洗面所で洗うのを見られるとまた舐りなおし?をされるので、私達姉妹はトイレで用を足すふりをして、上から出てくる水で唾液でパシパシになった頬を洗っていた。そこだけが唯一の父に見られず顔を洗える場所だったからである。

言葉では「やめて!」と言っていたけど、私達を追いかける千鳥足の父と、そんな父を呆れたように笑いながら見守る母と、舐められまいと逃げ回る私達姉妹は何故か全員笑っていた。
父が飲んで帰ってくるのは大抵遅い時間だった。普段「八時にはベッドに入っておけ」と厳しく言い渡されていた私達だったが、こういう時は父はそんな言葉を忘れたかのように、私達を熱烈歓迎?してくれた。私達も舐められるリスク?を冒して、父に「おかえりー」と言いにおそるおそる階下へ降りて行った。
酔っぱらった父から舐られずに無事に自分たちの部屋に戻れる可能性は、殆どなかったというのに。

父はどうして、普段はあんなに怖かったのに、酔っぱらうと人が変わったように娘大好きモード全開の父親になったのだろう。
思うに父は普段、私達姉妹にどうやって愛情を伝えたら良いのか、わからなかったのだと思う。
父自身は父親と早くに死に別れ、母親にはゆっくり可愛がってもらう暇はたっぷりとはなかったはずだ。子供の可愛がり方がわからなくても、無理もないことだ。
娘を”どこに出しても恥ずかしくない女性”にしなければならない、という父なりの厳しい使命感を以て、子育てを楽しむというより緊張感いっぱいでやっていたのだろう。
酒を飲んだ時はそのタガが緩み、本当はこんな風に可愛がってやりたい、こんな風に娘達に接したい、そんな思いが無茶苦茶な強さのハグと酒臭いベロベロになったのではないかと思う。
父の心中を思うと、今でも泣きそうになってしまう。

父は私が高校生の時、肝臓を傷めた。酒が原因ではなかったし完治はしたが、三か月の入院を経て帰ってきた後、父の酒量はぐっと減った。
尤もその頃には私達もすっかり大きくなっていたから、父がねぶることも抱きしめることもなくなっていた。家族は全員が「大人」になり、お互い距離を取り合うようになった。
当たり前のことなのだろうが、あの頃の父の心中にゆっくりと思いを馳せることもないまま、私達娘は結婚し、家を出た。

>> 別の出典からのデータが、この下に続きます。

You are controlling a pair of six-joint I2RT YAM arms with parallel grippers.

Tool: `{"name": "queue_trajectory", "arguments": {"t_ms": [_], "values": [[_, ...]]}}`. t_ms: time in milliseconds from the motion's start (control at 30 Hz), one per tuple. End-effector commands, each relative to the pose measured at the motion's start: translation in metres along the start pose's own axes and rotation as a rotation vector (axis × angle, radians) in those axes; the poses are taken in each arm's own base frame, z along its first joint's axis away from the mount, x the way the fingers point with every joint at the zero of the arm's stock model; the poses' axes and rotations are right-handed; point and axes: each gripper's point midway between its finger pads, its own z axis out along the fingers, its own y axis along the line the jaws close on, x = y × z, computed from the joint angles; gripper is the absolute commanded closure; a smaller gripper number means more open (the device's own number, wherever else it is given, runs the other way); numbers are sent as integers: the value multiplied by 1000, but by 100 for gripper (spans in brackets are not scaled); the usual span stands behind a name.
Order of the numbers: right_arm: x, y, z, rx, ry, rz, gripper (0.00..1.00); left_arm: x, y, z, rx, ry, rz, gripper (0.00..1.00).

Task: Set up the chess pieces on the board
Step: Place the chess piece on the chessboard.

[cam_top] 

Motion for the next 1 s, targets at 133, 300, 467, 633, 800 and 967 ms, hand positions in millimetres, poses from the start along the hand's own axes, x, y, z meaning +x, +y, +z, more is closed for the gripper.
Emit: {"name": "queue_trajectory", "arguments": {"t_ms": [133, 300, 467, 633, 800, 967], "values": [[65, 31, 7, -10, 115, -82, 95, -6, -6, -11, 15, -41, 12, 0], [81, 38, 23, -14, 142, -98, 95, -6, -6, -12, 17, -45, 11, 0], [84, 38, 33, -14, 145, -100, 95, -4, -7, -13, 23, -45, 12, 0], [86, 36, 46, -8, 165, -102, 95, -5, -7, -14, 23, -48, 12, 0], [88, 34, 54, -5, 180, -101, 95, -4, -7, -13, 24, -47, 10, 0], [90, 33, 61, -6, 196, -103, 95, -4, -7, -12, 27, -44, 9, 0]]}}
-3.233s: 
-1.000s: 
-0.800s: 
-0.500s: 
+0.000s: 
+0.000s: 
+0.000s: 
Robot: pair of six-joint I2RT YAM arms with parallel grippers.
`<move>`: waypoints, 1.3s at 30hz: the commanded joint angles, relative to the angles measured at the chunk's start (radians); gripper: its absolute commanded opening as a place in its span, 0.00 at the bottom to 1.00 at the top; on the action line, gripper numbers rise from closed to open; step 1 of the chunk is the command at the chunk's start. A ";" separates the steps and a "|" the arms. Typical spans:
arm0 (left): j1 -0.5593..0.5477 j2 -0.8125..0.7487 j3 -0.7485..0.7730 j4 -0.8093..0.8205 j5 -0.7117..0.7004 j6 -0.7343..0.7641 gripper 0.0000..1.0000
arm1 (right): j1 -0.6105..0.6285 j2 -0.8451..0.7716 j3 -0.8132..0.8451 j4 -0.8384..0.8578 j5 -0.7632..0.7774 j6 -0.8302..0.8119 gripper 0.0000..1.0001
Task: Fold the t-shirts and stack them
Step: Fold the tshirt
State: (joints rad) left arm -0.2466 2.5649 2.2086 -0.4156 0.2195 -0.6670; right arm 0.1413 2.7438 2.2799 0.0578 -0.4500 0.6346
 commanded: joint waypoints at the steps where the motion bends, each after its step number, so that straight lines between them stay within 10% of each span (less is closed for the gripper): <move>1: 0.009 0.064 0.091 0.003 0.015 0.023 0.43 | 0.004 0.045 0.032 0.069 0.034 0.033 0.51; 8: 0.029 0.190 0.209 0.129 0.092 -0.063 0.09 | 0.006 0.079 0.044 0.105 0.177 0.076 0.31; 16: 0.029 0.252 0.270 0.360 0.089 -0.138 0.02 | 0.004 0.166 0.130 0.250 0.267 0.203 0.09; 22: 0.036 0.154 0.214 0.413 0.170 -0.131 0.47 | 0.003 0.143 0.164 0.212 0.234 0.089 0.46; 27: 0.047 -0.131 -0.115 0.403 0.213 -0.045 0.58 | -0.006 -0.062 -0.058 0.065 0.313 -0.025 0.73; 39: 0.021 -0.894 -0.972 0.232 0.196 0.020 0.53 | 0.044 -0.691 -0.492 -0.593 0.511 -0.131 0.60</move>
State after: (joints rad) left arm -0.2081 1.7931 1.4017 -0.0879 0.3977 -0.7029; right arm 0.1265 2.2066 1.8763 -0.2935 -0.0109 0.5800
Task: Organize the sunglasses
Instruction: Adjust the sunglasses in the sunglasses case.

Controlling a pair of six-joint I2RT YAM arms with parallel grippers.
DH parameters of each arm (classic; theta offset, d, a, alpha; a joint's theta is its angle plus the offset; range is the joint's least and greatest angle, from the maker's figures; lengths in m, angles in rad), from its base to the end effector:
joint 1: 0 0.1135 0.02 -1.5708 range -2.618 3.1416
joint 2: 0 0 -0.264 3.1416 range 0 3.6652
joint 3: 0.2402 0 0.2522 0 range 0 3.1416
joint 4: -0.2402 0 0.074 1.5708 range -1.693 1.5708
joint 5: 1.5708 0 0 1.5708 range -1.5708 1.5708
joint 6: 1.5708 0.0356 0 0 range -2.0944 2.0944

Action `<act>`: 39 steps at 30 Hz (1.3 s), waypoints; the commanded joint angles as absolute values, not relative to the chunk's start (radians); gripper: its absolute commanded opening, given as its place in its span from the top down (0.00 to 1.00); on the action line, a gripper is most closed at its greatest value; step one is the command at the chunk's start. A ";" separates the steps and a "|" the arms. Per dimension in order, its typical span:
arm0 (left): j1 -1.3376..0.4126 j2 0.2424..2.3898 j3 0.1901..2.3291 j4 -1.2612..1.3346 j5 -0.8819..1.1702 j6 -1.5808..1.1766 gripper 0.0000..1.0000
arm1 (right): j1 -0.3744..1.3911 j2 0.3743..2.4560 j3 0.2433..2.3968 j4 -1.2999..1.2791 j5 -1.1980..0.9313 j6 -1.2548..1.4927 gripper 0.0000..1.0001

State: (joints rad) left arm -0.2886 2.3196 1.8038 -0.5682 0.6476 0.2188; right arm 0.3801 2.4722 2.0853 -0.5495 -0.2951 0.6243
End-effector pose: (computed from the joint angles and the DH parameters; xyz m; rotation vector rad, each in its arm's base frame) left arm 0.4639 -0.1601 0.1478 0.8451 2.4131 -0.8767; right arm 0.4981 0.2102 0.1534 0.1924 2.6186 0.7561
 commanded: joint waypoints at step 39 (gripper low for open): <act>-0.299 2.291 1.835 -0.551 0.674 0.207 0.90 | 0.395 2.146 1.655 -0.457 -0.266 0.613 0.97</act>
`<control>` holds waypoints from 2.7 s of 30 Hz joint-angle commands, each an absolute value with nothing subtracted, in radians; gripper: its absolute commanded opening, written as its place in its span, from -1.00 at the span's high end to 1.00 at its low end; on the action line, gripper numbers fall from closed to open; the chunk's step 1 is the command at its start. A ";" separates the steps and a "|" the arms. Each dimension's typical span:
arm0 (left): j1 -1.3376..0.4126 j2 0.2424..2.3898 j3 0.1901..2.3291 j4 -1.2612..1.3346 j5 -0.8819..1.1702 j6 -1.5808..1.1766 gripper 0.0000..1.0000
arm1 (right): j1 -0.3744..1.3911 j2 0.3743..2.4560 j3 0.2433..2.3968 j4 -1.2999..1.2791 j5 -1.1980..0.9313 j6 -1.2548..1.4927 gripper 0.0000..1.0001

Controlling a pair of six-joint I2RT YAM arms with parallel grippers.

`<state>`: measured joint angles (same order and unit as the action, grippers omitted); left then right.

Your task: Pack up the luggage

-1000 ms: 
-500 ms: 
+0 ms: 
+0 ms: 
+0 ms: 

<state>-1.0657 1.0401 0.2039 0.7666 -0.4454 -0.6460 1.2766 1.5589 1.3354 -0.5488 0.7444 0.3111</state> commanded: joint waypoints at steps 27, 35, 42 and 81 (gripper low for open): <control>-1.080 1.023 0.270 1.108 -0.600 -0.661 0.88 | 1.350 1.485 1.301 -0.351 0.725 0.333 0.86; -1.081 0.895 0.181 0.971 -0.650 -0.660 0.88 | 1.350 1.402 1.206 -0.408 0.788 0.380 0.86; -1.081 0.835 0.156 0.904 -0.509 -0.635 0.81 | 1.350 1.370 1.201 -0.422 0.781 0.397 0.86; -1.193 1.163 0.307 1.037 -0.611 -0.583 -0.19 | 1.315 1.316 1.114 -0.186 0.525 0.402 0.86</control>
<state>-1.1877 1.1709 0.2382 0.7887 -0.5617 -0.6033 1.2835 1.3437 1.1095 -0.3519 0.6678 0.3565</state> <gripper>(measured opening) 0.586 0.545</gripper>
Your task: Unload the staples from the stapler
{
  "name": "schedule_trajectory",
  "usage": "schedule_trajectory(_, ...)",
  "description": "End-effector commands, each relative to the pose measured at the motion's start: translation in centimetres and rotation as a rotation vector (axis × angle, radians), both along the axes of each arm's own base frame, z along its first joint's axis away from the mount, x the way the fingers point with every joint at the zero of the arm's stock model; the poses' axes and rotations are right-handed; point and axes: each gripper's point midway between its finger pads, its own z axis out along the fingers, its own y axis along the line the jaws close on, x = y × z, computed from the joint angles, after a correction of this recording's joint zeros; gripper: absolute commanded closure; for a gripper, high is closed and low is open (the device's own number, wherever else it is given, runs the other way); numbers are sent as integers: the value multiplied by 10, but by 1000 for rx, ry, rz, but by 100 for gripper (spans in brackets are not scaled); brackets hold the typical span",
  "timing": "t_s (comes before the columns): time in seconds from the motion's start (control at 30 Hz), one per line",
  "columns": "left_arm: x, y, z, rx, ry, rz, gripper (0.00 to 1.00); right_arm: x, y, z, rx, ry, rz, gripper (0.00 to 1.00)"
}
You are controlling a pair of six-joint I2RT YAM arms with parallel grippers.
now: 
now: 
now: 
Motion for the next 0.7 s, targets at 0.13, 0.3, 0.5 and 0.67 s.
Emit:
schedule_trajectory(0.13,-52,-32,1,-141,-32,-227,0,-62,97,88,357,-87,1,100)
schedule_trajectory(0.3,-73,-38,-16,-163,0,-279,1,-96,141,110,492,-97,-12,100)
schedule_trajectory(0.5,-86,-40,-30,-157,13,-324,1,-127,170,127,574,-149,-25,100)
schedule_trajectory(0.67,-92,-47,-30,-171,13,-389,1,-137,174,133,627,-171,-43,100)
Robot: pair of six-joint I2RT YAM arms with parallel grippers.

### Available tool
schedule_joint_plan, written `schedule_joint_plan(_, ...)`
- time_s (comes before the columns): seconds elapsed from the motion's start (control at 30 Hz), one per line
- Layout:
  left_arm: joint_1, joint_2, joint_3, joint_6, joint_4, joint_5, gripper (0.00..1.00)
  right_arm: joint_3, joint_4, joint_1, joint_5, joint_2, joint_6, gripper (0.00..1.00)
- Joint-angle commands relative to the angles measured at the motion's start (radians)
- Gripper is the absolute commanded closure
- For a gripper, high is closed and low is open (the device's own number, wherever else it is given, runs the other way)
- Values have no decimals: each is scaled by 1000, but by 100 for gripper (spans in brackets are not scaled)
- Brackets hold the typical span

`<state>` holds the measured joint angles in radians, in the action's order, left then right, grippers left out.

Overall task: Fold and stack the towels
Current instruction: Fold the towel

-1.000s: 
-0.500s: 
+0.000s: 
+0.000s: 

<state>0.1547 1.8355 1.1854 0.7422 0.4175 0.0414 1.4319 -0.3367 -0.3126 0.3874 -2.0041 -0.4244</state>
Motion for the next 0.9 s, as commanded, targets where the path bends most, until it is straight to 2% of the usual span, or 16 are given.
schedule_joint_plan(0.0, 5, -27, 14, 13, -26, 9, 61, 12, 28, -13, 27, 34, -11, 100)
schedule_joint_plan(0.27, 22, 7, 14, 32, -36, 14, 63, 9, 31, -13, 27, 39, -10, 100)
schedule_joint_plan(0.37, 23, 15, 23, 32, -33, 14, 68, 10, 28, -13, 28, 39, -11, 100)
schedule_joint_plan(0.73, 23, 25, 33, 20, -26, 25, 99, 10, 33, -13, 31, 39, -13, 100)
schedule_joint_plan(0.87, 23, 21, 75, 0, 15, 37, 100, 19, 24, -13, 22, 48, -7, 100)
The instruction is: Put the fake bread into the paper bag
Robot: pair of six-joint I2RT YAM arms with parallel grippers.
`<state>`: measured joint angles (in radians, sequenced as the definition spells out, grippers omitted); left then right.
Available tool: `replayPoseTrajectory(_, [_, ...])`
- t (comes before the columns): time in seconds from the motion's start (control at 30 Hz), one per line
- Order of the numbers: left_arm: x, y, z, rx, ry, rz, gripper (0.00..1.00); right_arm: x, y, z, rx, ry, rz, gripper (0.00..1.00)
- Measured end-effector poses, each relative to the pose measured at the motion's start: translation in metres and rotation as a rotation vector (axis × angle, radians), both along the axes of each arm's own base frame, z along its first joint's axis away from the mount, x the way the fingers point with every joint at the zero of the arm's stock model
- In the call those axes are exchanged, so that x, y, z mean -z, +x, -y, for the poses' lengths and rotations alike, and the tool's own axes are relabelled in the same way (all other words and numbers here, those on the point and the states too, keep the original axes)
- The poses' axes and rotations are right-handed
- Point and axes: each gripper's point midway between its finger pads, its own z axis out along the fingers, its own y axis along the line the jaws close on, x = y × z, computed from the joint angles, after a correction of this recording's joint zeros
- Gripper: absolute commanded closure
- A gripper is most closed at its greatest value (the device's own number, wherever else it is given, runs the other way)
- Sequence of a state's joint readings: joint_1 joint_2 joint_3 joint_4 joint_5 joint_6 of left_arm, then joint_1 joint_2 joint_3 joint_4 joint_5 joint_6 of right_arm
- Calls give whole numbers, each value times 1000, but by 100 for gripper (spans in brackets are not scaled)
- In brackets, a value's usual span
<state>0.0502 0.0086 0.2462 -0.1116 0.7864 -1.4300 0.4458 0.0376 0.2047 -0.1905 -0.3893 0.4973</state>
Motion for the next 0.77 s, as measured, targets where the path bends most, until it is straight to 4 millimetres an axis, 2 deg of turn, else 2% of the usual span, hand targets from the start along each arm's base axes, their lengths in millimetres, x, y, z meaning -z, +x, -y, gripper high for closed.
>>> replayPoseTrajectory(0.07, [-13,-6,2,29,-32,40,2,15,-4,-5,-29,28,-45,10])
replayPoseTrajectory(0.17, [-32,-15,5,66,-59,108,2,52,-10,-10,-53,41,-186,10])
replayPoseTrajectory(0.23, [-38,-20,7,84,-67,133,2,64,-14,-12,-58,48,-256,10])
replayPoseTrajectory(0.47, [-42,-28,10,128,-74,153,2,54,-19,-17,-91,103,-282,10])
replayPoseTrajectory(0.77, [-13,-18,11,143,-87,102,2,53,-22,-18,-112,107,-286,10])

私が出産した時、父は仕事を理由に母や義両親とは別の機会を作って一人で病院にやってきた。
「お疲れさんやったな」
そういって、照れ臭そうにニヤニヤ笑った。
「お爺ちゃんにだっこしてもらいますか?」
看護師さんが子供を部屋に連れてきてくれた。
「お爺ちゃんなんて、自覚ないんやけどなあ」
父はそういって照れながら、ニコニコ顔の看護師さんから子供を怖そうに受け取った。
抱っこして子供の顔を覗き込んだ父の顔は、今まで私が見たどの顔よりも嬉しそうで、幸せそうだった。もしかしたらこの顔を母や義両親に見られたくなくて、仕事にかこつけて一人で後からやってきたのだろうか、とふと思った。
「お爺ちゃん、お顔がとろけそうですね」
看護師さんが私をみてふふっと笑った。
この時撮った写真の父は、珍しく物凄く目尻を下げている。但し、ちょっと横を向いているけれど。

父と思い出話をすることはない。でも自分も親になり、子供が大きくなるにつれ、父の気持ちが段々わかるようになってきたのかも知れない。
不器用な愛情表現だったけれど、愛されていたんだなあ、としみじみ幸せに思う。